WHAT TO PRODUCE: Within the material below, count every line with the string "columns". Give no more than the number.

***** COLLECTED MATERIAL *****

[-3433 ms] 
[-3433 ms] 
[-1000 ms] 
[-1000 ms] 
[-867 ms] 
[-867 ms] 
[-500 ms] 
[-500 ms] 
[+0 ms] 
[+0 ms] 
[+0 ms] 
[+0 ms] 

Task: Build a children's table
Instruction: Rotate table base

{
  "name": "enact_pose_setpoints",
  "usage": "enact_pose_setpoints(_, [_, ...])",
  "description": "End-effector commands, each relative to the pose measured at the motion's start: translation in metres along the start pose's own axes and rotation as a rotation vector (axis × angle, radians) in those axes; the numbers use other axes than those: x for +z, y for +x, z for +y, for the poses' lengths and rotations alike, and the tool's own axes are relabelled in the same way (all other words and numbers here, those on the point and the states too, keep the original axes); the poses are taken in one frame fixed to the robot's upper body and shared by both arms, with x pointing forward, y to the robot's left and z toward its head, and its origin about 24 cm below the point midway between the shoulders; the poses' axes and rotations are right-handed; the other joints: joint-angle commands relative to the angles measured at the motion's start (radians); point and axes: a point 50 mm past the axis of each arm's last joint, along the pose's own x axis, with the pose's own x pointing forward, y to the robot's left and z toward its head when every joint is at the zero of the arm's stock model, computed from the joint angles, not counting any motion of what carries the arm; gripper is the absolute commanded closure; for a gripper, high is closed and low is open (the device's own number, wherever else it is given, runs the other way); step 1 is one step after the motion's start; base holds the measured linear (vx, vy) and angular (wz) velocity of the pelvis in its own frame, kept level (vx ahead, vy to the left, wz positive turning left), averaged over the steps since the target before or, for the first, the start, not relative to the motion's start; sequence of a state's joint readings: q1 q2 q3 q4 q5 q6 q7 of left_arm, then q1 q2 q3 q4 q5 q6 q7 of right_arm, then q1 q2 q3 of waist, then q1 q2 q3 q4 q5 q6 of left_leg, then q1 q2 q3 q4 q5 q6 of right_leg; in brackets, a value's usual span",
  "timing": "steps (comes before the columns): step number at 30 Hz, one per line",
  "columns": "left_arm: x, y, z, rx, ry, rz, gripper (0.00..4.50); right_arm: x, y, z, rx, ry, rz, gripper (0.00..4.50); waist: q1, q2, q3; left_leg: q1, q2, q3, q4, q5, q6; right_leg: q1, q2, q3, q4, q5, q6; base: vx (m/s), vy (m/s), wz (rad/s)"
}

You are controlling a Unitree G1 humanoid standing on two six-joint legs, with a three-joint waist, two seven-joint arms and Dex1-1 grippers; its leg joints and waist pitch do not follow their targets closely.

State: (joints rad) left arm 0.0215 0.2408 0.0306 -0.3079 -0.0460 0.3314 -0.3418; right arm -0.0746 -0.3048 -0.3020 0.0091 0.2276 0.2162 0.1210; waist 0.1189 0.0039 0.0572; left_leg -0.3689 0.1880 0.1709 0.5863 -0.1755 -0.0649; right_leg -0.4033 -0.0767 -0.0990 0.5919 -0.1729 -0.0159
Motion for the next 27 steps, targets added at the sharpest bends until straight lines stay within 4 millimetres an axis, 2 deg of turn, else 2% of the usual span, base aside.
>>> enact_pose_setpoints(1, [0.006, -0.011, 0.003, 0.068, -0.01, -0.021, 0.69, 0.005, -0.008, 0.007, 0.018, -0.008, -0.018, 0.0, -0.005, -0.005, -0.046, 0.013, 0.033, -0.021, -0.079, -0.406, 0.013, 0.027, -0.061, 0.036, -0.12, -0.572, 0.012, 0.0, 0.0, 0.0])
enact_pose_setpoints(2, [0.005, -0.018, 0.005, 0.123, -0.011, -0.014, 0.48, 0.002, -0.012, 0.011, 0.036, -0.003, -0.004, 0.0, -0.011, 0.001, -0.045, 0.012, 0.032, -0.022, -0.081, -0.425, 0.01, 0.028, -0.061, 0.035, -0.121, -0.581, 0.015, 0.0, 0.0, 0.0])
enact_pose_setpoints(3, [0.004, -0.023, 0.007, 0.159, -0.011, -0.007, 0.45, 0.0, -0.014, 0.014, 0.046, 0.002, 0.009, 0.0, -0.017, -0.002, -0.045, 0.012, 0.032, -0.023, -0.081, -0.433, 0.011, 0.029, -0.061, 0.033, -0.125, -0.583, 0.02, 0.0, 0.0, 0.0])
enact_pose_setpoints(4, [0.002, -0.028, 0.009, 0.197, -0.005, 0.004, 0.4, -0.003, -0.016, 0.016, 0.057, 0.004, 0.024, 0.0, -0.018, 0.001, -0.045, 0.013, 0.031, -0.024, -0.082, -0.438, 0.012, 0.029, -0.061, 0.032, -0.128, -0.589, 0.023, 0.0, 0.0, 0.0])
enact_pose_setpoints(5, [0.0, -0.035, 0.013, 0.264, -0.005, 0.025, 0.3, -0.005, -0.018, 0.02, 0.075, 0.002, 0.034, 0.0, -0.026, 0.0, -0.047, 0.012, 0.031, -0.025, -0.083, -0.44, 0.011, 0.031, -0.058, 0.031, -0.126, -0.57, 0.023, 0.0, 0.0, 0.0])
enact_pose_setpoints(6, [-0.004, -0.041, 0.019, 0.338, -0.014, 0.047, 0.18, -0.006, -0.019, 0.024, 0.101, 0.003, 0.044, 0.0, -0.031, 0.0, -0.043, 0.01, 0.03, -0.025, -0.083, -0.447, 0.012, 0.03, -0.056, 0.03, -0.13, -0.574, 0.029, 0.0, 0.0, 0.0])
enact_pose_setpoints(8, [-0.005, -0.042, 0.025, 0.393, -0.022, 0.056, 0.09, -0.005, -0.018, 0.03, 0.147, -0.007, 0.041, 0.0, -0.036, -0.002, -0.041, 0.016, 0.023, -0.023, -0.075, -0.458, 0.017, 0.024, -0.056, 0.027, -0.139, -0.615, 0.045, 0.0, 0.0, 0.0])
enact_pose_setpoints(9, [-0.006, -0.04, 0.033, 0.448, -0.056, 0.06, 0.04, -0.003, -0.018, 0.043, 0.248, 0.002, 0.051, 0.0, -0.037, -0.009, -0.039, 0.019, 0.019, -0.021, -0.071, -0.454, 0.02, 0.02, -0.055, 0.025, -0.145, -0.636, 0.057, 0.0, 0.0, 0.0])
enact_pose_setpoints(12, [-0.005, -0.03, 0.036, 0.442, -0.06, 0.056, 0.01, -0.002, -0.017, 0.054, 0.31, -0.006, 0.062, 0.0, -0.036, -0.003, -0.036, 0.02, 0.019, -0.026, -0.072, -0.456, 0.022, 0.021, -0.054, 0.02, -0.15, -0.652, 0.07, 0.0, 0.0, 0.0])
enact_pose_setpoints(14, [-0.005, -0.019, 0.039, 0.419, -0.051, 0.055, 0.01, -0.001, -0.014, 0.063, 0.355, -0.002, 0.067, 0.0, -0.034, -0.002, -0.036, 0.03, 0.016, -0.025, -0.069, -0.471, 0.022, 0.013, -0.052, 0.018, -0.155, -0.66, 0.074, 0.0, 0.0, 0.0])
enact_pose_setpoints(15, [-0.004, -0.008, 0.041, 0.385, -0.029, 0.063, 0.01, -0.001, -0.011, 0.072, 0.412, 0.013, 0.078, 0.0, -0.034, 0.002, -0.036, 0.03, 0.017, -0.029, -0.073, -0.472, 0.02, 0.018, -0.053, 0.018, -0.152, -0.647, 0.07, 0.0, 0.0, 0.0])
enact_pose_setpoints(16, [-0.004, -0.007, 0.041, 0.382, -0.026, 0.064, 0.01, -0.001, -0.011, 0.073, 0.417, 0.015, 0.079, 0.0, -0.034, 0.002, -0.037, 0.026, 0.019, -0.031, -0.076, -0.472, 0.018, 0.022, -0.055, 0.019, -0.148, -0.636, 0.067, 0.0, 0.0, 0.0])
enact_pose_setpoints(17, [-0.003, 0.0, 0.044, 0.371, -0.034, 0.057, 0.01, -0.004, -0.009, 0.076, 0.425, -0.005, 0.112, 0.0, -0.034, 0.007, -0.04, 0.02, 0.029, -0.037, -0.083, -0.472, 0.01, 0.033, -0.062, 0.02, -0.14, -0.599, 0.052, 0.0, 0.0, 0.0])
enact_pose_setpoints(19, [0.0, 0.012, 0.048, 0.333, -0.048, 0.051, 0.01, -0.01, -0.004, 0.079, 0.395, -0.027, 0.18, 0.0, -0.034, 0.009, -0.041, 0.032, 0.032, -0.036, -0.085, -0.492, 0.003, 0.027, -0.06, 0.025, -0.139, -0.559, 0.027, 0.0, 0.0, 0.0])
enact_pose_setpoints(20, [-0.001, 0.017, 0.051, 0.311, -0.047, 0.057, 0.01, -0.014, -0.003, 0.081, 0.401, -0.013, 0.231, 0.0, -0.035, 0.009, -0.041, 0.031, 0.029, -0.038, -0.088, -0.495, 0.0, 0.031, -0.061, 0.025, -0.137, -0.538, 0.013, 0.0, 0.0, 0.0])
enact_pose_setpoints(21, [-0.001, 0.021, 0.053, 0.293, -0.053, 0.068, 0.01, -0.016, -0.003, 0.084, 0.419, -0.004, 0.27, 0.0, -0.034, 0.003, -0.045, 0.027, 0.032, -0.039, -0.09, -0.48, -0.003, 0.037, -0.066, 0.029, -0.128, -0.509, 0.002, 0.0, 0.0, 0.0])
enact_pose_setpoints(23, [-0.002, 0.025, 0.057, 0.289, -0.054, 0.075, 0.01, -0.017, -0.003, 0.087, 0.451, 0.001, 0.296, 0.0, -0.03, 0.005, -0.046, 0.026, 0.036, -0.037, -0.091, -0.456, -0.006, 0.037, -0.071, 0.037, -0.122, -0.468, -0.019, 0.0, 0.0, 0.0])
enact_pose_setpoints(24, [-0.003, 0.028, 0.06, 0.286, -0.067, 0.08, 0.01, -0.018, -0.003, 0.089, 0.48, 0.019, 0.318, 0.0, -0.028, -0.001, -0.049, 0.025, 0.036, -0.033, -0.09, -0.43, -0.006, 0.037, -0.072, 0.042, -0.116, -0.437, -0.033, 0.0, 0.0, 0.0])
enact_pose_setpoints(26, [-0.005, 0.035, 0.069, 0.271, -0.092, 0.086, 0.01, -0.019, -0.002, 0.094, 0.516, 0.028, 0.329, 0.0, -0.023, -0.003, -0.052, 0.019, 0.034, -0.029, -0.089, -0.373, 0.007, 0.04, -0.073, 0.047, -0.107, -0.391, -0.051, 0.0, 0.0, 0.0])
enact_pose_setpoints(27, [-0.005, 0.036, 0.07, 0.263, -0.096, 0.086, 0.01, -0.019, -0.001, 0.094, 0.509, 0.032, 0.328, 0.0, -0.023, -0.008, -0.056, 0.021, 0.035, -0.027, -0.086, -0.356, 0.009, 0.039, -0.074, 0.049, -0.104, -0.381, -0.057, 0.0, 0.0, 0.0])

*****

EXERCISE RESULT: 2